| Problem statement |
Go over the data and copy out each line with "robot" in it.

(Collection entries)

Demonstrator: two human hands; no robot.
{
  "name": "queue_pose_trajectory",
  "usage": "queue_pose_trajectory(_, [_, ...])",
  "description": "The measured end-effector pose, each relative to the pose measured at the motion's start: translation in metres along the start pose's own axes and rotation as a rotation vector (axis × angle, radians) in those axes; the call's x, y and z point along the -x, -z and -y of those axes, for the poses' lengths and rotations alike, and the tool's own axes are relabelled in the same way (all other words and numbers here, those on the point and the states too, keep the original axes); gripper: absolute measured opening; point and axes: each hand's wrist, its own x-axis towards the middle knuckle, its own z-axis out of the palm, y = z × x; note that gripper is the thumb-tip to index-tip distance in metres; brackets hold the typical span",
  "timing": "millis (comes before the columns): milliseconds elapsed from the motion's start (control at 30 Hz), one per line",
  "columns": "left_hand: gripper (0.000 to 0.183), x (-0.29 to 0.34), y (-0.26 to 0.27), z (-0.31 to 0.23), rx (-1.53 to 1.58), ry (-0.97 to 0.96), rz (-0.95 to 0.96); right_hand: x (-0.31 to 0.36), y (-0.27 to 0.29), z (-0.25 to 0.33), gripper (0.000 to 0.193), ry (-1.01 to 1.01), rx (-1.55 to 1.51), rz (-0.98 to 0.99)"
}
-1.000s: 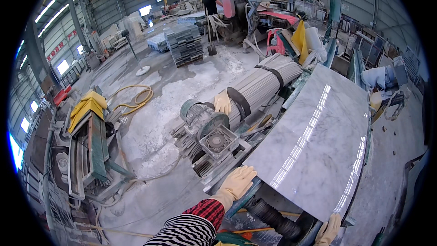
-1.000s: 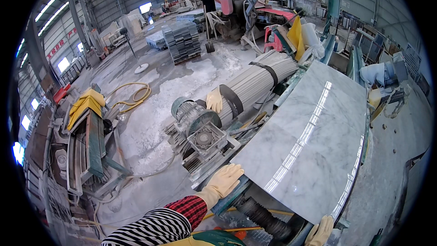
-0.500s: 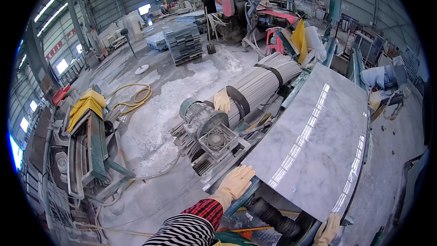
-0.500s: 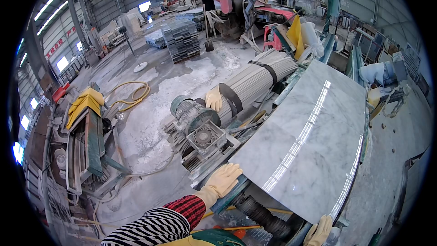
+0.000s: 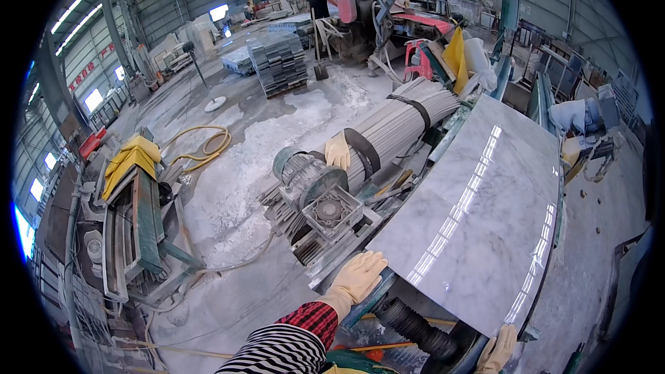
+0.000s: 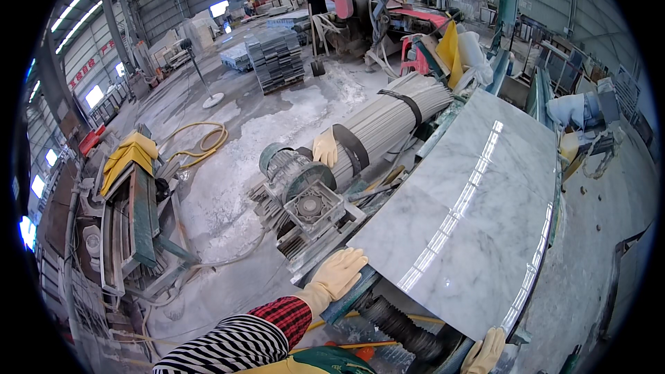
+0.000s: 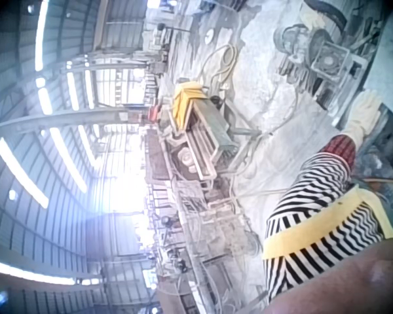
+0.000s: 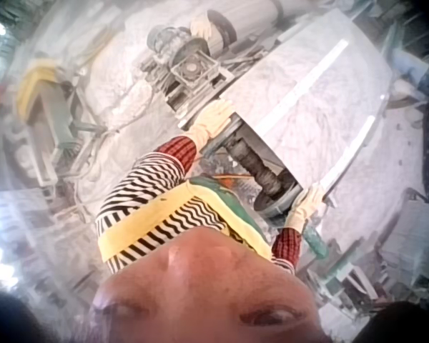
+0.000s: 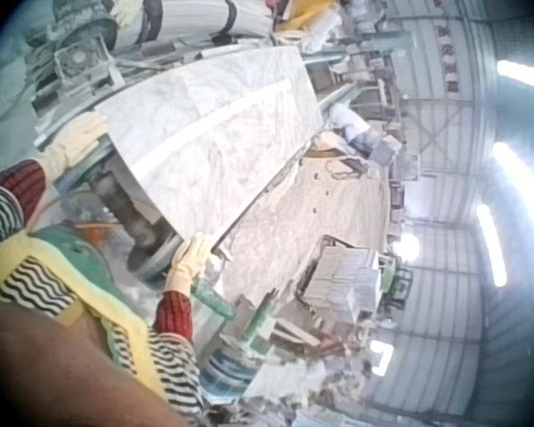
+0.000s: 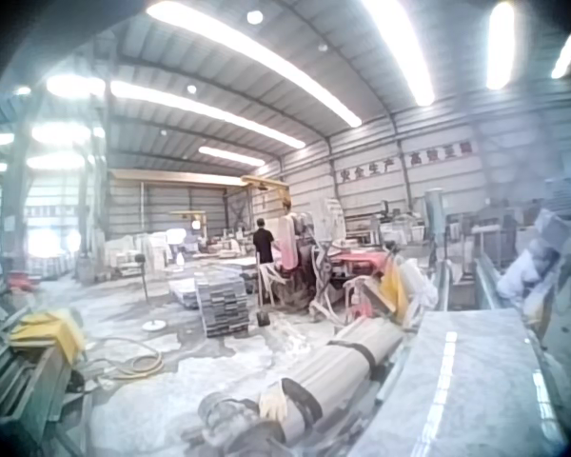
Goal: The person feeds large rectangular tiles onto a conveyor belt and guides them through a processing machine. They repeatedly pick up tiles, align them, and move them along the line while wearing gloves.
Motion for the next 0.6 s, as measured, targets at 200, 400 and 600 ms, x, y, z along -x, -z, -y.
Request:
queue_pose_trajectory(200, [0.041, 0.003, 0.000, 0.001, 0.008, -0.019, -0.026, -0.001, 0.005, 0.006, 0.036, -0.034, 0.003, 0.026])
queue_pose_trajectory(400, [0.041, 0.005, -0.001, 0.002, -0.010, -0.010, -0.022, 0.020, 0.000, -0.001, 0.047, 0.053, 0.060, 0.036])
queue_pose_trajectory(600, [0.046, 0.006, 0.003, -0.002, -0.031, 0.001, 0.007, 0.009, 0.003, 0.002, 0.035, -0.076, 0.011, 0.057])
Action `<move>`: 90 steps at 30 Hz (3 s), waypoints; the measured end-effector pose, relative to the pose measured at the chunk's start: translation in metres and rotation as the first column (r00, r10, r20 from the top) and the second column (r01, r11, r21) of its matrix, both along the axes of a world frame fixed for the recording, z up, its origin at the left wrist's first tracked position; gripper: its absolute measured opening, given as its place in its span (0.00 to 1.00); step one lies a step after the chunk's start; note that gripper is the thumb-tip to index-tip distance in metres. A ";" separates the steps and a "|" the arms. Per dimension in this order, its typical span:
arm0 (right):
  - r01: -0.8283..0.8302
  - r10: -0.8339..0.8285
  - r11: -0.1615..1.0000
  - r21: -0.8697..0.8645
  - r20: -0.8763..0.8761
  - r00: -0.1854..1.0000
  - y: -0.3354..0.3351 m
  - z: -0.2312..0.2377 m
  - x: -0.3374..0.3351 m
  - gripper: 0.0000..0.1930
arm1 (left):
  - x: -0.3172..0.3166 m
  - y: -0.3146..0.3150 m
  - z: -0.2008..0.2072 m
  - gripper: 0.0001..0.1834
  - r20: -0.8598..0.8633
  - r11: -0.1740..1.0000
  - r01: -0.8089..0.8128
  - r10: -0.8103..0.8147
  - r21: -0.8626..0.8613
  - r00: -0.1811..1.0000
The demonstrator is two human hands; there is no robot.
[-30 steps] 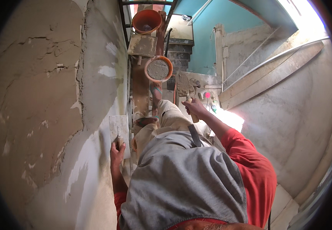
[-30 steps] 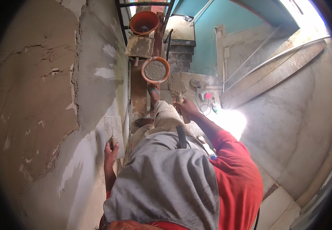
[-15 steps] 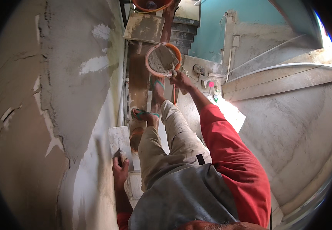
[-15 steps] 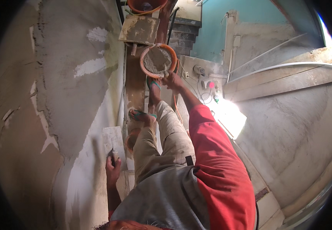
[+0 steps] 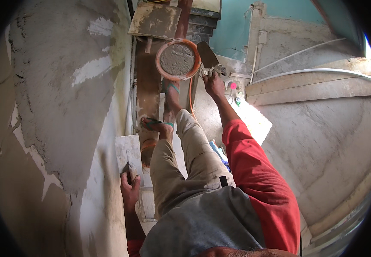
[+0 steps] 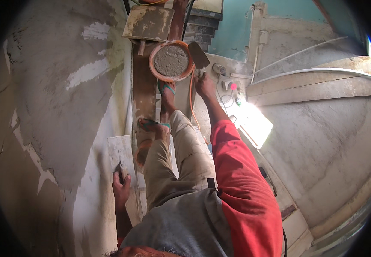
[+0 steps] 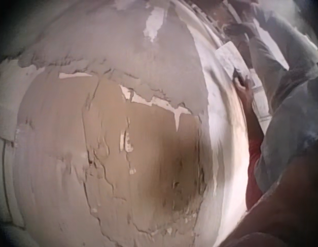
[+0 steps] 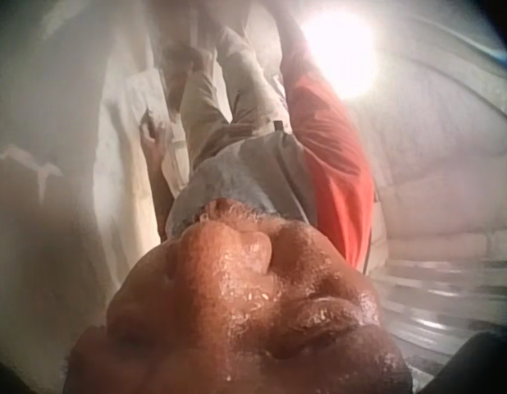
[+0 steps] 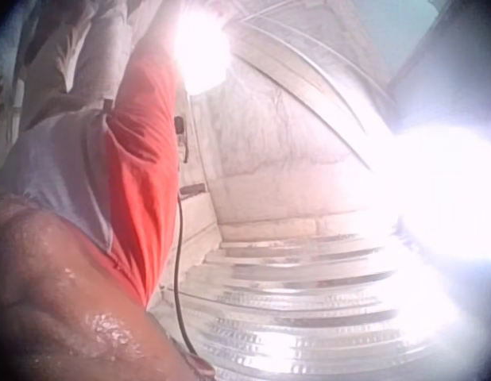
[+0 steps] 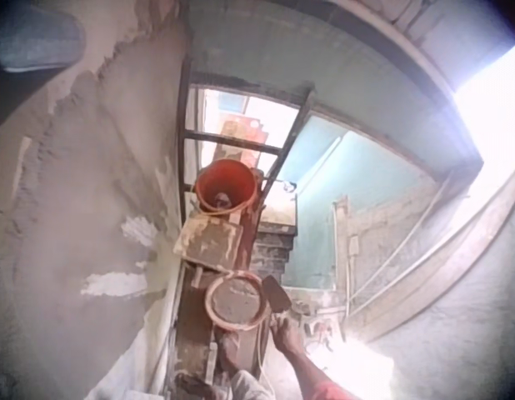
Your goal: The person scoops wet cement from a bucket with a trowel and applies it to the wall, smoothing the surface repeatedly. The person works on a vertical wall surface, transferring material from a bucket to a hawk and then to the wall.
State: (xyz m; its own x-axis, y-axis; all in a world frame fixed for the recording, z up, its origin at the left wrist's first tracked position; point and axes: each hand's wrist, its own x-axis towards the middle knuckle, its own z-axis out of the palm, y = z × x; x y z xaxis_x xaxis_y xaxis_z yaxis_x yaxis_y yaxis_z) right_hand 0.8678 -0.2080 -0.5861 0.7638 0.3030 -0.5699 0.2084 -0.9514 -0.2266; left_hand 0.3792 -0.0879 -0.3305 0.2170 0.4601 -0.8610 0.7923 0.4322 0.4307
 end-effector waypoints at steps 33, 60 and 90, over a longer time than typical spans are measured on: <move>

| Completed task |
Demonstrator: two human hands; no robot.
The demonstrator is two human hands; there is no robot.

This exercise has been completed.